DATA FOR THIS TASK Start Marker

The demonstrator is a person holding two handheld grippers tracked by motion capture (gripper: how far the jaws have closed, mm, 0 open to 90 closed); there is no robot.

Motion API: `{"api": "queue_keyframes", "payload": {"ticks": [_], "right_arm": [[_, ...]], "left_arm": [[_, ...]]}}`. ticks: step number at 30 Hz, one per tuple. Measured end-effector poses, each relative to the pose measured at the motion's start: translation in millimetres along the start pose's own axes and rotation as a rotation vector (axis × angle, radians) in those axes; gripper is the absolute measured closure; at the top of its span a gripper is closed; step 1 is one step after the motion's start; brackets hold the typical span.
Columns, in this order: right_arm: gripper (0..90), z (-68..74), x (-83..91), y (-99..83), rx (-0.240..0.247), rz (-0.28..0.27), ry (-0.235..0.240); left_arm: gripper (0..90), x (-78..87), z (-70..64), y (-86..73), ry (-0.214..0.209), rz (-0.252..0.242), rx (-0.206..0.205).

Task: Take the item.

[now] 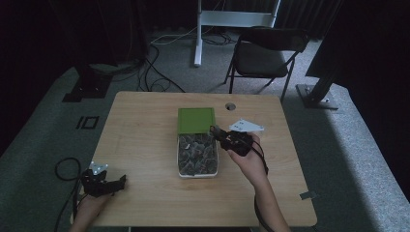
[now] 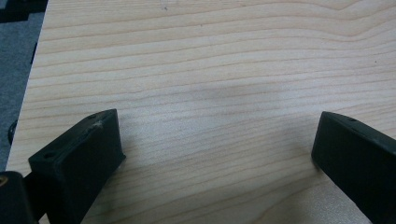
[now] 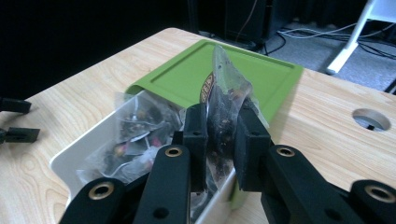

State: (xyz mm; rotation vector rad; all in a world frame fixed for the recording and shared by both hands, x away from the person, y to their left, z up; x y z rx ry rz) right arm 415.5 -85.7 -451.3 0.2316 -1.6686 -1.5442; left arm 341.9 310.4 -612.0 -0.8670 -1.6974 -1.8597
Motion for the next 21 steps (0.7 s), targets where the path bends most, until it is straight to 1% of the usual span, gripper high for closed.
{"api": "queue_keyframes", "payload": {"ticks": [2, 12, 15, 17, 18, 21], "right_arm": [[77.3, -3.7, 2.6, 1.3, -0.011, -0.015, 0.0], [77.4, -31.3, 18.2, 3.8, -0.03, -0.053, -0.075], [77.4, -40.6, 22.5, 1.9, -0.035, -0.051, -0.095], [77.4, -42.8, 23.5, 1.1, -0.039, -0.049, -0.102], [77.4, -50.0, 26.9, -0.7, -0.043, -0.049, -0.117], [77.4, -57.8, 31.3, -1.3, -0.049, -0.052, -0.135]], "left_arm": [[2.3, 0.0, 0.0, 0.0, 0.0, 0.0, 0.0], [2.3, 0.0, 0.0, 0.0, 0.0, 0.0, 0.0], [2.3, 0.0, 0.0, 0.0, 0.0, 0.0, 0.0], [2.3, 0.0, 0.0, 0.0, 0.0, 0.0, 0.0], [2.3, 0.0, 0.0, 0.0, 0.0, 0.0, 0.0], [2.3, 0.0, 0.0, 0.0, 0.0, 0.0, 0.0]]}}
Point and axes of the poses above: each handheld gripper's, and its own axes: x roughly backward along the jaws, y roughly out of its top, z roughly to its left, the point moved 9 cm from there along -x, roughly forward along the jaws, and after that the axes turned 2 degrees about y, right-handed, at the moved point
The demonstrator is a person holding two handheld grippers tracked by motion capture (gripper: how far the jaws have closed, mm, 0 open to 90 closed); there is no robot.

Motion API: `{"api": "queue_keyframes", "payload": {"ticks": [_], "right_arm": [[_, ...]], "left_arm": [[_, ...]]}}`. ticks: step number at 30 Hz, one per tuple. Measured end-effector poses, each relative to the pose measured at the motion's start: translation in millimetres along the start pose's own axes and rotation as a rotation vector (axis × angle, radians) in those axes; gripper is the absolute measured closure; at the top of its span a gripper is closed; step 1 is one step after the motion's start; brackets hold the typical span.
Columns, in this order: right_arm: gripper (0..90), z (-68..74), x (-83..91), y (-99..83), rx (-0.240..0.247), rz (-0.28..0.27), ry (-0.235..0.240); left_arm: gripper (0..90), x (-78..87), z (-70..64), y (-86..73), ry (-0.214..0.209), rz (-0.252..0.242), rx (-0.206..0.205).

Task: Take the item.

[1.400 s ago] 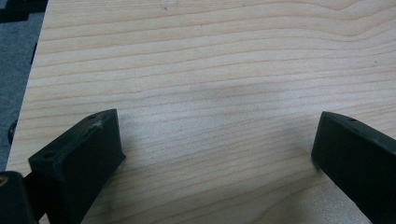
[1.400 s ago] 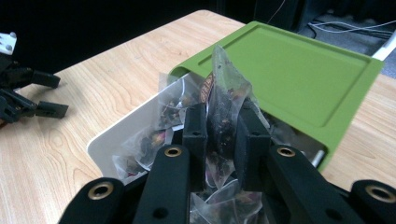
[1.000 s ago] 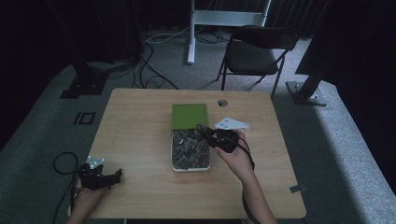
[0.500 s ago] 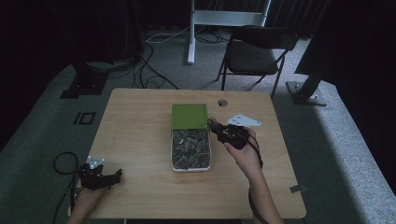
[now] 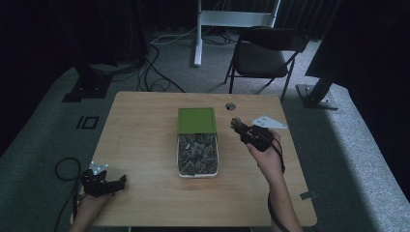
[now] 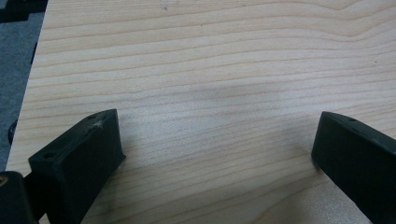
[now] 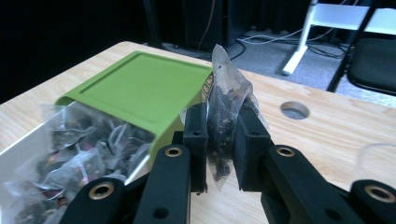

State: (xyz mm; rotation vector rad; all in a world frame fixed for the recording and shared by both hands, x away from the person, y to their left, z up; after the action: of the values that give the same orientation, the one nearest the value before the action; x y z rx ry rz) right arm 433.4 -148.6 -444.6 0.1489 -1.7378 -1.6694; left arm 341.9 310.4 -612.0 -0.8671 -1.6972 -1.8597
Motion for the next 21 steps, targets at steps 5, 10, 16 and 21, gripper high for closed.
{"api": "queue_keyframes", "payload": {"ticks": [5, 10, 16, 21], "right_arm": [[77.4, -14.2, 6.1, 1.6, -0.004, 0.0, -0.032], [77.4, -29.1, 12.2, 2.6, -0.016, -0.002, -0.063], [77.4, -45.5, 18.5, 1.8, -0.037, -0.012, -0.094], [77.3, -55.6, 22.0, 1.3, -0.029, -0.021, -0.123]], "left_arm": [[2.3, 0.0, 0.0, 0.0, 0.0, 0.0, 0.0], [2.3, 0.0, 0.0, 0.0, 0.0, 0.0, 0.0], [2.3, 0.0, 0.1, 0.0, 0.001, 0.0, -0.001], [2.3, 0.0, -0.1, 0.0, 0.0, 0.0, 0.0]]}}
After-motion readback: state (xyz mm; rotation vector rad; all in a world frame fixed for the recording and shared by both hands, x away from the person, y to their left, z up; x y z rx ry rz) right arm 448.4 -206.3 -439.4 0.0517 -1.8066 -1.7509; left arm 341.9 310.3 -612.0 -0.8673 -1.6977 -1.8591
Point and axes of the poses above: each handheld gripper's, and its own axes: x roughly backward along the jaws, y roughly out of its top, z roughly to its left, the point moved 9 cm from there along -x, roughly forward along the jaws, and after that the axes turned 2 degrees about y, right-handed, at the moved point
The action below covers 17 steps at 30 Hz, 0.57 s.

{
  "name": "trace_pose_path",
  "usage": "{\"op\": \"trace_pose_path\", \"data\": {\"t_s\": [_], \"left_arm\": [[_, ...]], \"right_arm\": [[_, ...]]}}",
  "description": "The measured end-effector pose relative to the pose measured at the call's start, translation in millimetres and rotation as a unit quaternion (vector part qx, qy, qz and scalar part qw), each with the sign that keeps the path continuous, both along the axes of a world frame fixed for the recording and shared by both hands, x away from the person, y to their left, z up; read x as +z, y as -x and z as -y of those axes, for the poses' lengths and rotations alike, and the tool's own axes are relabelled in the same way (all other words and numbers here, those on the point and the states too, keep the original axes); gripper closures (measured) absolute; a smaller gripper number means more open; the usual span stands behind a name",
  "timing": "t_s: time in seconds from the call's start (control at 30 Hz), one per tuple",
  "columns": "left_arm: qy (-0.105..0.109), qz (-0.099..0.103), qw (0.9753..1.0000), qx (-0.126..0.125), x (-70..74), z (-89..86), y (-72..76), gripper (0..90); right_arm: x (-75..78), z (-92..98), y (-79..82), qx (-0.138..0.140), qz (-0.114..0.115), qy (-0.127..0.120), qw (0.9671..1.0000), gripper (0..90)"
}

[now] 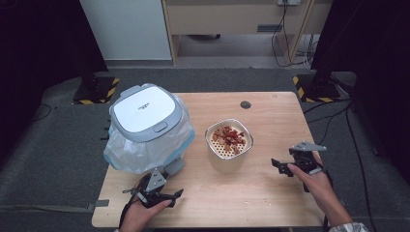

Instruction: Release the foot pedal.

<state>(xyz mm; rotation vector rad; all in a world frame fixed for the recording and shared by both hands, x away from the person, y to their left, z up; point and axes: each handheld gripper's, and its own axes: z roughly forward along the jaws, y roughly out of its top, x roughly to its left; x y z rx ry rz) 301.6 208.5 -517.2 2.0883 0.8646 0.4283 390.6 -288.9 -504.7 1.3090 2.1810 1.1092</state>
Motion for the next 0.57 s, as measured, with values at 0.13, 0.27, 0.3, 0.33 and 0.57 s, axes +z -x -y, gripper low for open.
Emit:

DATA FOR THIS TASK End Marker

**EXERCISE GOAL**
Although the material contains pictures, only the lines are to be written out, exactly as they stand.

**EXERCISE SOLUTION**
The demonstrator is a person holding two handheld grippers tracked by motion capture (gripper: how far the jaws have closed, mm, 0 open to 90 closed); there is no robot.

Motion API: `{"api": "queue_keyframes", "payload": {"ticks": [_], "right_arm": [[_, ...]], "left_arm": [[_, ...]]}}`. ticks: step number at 30 Hz, one per tuple. Measured end-effector poses, each relative to the pose measured at the motion's start: translation in millimetres along the start pose's own axes and rotation as a rotation vector (axis × angle, radians) in those axes; gripper is the absolute measured closure; at the top of its span a gripper is closed; step 1 is one step after the motion's start; brackets hold the typical span.
Columns, in this order: right_arm: gripper (0..90), z (-68..74), x (-83..91), y (-99..83), rx (-0.240..0.247), rz (-0.28..0.27), ry (-0.235..0.240); left_arm: gripper (0..90), x (-78..87), z (-70..64), y (-86..73), ry (-0.214..0.209), rz (-0.252..0.242), rx (-0.206..0.205).

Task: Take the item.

[now] 
[now] 
[now] 

State: (xyz mm; rotation vector rad; all in a world frame fixed for the recording and shared by both hands, x away from the person, y to their left, z up; x y z rx ry rz) right arm 415.5 -85.7 -451.3 0.2316 -1.6686 -1.5442; left arm 341.9 310.4 -612.0 -0.8670 -1.6974 -1.8597
Motion for the next 21 steps (0.7 s), targets where the path bends most, until it is straight to 1% of the usual span, gripper high for closed.
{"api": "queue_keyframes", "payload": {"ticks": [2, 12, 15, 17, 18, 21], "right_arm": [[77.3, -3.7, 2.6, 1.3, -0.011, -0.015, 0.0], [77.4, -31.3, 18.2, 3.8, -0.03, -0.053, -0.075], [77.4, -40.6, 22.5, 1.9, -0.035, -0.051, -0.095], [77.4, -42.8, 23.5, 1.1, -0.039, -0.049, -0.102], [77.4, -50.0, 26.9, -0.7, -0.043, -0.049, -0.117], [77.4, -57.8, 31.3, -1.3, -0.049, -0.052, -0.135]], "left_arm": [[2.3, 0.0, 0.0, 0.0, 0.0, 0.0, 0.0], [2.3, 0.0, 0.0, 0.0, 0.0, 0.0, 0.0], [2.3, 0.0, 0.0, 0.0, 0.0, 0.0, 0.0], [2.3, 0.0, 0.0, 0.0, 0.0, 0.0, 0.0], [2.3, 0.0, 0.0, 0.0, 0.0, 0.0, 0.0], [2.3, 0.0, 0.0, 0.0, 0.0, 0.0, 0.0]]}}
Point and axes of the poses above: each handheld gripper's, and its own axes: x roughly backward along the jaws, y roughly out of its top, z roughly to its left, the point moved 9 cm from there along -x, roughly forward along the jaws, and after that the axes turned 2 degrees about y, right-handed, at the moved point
The demonstrator is a person holding two handheld grippers tracked by motion capture (gripper: how far the jaws have closed, mm, 0 open to 90 closed); there is no robot.

Motion API: `{"api": "queue_keyframes", "payload": {"ticks": [_], "right_arm": [[_, ...]], "left_arm": [[_, ...]]}}`. ticks: step number at 30 Hz, one per tuple. Measured end-effector poses, each relative to the pose measured at the motion's start: translation in millimetres along the start pose's own axes and rotation as a rotation vector (axis × angle, radians) in those axes; gripper is the absolute measured closure; at the top of its span a gripper is closed; step 1 is one step after the motion's start; brackets hold the typical span.
Columns, in this order: right_arm: gripper (0..90), z (-68..74), x (-83..91), y (-99..83), rx (-0.240..0.247), rz (-0.28..0.27), ry (-0.235..0.240); left_arm: gripper (0..90), x (-78..87), z (-70..64), y (-86..73), ry (-0.214..0.209), rz (-0.252..0.242), rx (-0.206..0.205).

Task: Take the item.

[1.400 s ago] 
[1.400 s ago] 
[1.000 s ago] 
[0.500 s ago] 
[now] 
[now] 
[now] 

State: (xyz mm; rotation vector rad; all in a world frame fixed for the recording and shared by both hands, x away from the person, y to their left, z up; after the action: of the values that give the same orientation, the one nearest the value before the action; x y z rx ry rz) right arm 433.4 -148.6 -444.6 0.1489 -1.7378 -1.6694; left arm 341.9 310.4 -612.0 -0.8671 -1.6972 -1.8597
Motion for the next 21 steps, targets at steps 5, 10, 16 and 21, gripper high for closed.
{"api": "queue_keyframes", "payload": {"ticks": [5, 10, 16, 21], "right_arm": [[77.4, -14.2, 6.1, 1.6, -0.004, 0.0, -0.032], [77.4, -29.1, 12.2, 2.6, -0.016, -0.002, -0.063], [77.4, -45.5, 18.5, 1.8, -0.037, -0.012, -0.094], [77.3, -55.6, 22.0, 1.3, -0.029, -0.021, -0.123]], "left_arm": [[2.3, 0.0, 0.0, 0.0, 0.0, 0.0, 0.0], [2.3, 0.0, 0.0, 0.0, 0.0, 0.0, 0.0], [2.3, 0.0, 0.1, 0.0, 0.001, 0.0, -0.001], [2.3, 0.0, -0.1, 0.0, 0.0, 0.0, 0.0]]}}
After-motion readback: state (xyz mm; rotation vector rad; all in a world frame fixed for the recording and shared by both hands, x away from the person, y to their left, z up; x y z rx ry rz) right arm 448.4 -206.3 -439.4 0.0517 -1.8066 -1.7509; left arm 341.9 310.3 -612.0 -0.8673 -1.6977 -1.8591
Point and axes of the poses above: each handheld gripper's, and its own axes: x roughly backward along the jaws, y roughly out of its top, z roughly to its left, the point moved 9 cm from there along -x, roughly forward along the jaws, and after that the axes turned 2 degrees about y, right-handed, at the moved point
The action below covers 17 steps at 30 Hz, 0.57 s.

{
  "name": "trace_pose_path",
  "usage": "{\"op\": \"trace_pose_path\", \"data\": {\"t_s\": [_], \"left_arm\": [[_, ...]], \"right_arm\": [[_, ...]]}}",
  "description": "The measured end-effector pose relative to the pose measured at the call's start, translation in millimetres and rotation as a unit quaternion (vector part qx, qy, qz and scalar part qw), each with the sign that keeps the path continuous, both along the axes of a world frame fixed for the recording and shared by both hands, x away from the person, y to their left, z up; read x as +z, y as -x and z as -y of those axes, for the poses' lengths and rotations alike, and the tool's own axes are relabelled in the same way (all other words and numbers here, those on the point and the states too, keep the original axes); gripper closures (measured) absolute; a smaller gripper number means more open; the usual span stands behind a name",
  "timing": "t_s: time in seconds from the call's start (control at 30 Hz), one per tuple",
  "columns": "left_arm: qy (-0.105..0.109), qz (-0.099..0.103), qw (0.9753..1.0000), qx (-0.126..0.125), x (-70..74), z (-89..86), y (-72..76), gripper (0..90); right_arm: x (-75..78), z (-92..98), y (-79..82), qx (-0.138..0.140), qz (-0.114..0.115), qy (-0.127..0.120), qw (0.9671..1.0000), gripper (0..90)"
}

[now] 

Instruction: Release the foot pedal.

<state>(xyz mm; rotation vector rad; all in a world frame fixed for the recording and shared by both hands, x away from the person, y to their left, z up; point and axes: each handheld gripper's, and its own axes: z roughly forward along the jaws, y roughly out of its top, x roughly to its left; x y z rx ry rz) 301.6 208.5 -517.2 2.0883 0.8646 0.4283 390.6 -288.9 -504.7 1.3090 2.1810 1.1092</state>
Motion for the next 0.57 s, as measured, with values at 0.13, 0.27, 0.3, 0.33 and 0.57 s, axes +z -x -y, gripper low for open.
Emit:

This exercise requires no further work.